Fracture-Flow-Enhanced Solute Diffusion into Fractured Rock
Wu, Yu-Shu; Ye, Ming; Sudicky, E.A.
2007-12-15
We propose a new conceptual model of fracture-flow-enhanced matrix diffusion, which correlates with fracture-flow velocity, i.e., matrix diffusion enhancement induced by rapid fluid flow within fractures. According to the boundary-layer or film theory, fracture flow enhanced matrix diffusion may dominate mass-transfer processes at fracture-matrix interfaces, because rapid flow along fractures results in large velocity and concentration gradients at and near fracture-matrix interfaces, enhancing matrix diffusion at matrix surfaces.
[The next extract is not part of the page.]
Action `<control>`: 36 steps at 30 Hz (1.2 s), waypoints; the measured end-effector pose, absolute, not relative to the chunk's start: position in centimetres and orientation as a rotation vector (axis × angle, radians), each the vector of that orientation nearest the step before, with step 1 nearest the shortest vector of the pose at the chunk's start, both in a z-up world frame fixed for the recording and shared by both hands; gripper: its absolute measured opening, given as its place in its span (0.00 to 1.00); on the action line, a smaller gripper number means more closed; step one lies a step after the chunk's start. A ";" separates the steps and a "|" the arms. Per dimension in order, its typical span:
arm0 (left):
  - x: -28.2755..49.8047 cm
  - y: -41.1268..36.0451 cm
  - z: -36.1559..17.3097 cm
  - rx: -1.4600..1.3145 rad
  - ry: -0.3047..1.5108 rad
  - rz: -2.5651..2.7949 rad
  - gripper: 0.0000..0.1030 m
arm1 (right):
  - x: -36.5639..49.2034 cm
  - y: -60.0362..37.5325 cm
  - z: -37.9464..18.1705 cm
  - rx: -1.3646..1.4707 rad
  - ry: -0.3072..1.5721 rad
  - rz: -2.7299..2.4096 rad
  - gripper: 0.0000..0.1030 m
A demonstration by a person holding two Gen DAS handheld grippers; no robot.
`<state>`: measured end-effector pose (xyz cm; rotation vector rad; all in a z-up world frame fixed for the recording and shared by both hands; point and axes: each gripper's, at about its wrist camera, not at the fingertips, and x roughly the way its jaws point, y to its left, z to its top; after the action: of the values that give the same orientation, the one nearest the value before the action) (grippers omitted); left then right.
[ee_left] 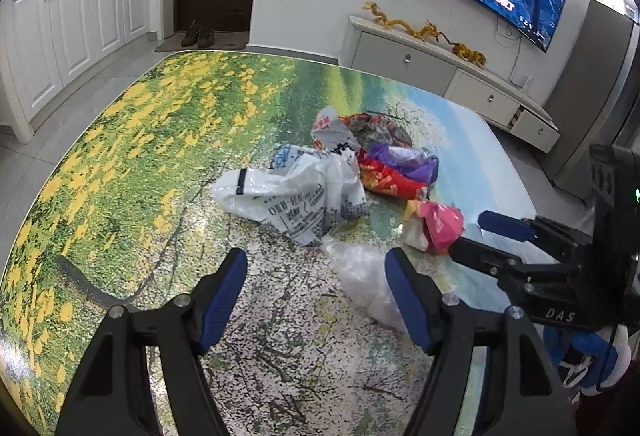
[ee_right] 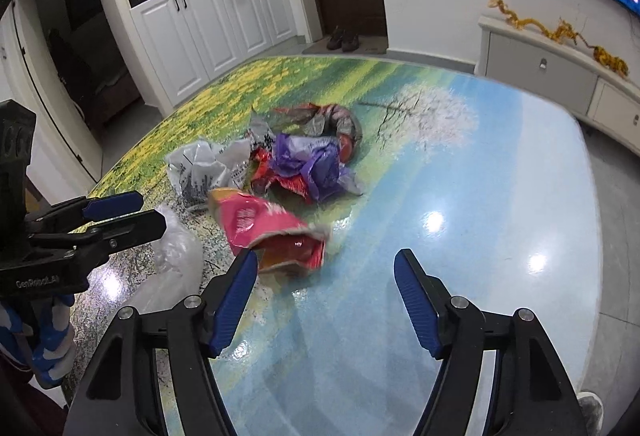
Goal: Collect trash
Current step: 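Move both tools back over the remaining trash on the table, then grasp the clear plastic bag with the left gripper while the right grasps the pink-white wrapper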
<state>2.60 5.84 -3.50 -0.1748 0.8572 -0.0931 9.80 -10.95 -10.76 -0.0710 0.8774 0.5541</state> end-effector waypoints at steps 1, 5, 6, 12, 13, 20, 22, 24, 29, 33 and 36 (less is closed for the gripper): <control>2.7 5.7 -3.6 -0.170 0.857 -0.103 0.68 | 9.8 -11.0 -10.7 -0.068 0.870 0.560 0.68; 2.9 5.1 -3.5 -0.152 0.853 -0.131 0.68 | 10.2 -10.9 -10.5 -0.062 0.864 0.572 0.68; 3.0 5.0 -3.6 -0.151 0.854 -0.133 0.68 | 10.2 -10.9 -10.4 -0.059 0.860 0.588 0.68; 2.8 4.3 -3.4 -0.159 0.860 -0.179 0.68 | 9.6 -9.8 -9.3 -0.091 0.838 0.651 0.68; 2.7 4.2 -3.3 -0.156 0.860 -0.186 0.68 | 9.5 -9.7 -9.1 -0.093 0.835 0.656 0.68; 2.2 4.0 -3.1 -0.155 0.865 -0.210 0.68 | 10.7 -8.3 -9.4 -0.132 0.855 0.693 0.68; 2.0 4.3 -3.2 -0.161 0.871 -0.204 0.68 | 11.3 -7.8 -9.7 -0.139 0.866 0.717 0.68; 1.8 4.5 -3.2 -0.168 0.877 -0.205 0.68 | 12.0 -7.3 -10.0 -0.135 0.884 0.741 0.68; 1.8 4.3 -3.6 -0.167 0.890 -0.214 0.68 | 12.6 -6.1 -10.8 -0.171 0.899 0.745 0.56; 2.0 3.8 -4.0 -0.164 0.905 -0.232 0.67 | 12.3 -6.4 -10.9 -0.168 0.893 0.737 0.49; 2.0 3.1 -4.3 -0.156 0.909 -0.245 0.67 | 11.8 -7.1 -10.9 -0.152 0.888 0.728 0.46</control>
<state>1.99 3.14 -4.28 -0.1558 0.9093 -0.2448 11.76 -7.07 -10.94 -0.1516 0.8882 0.7279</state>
In this paper, we present a new formulation of the conceptual model for enhanced fracture-matrix diffusion, and its implementation is discussed using existing analytical solutions and numerical models. In addition, we use the enhanced matrix diffusion concept to analyze laboratory experimental results from nonreactive and reactive tracer breakthrough tests, in an effort to validate the new conceptual model.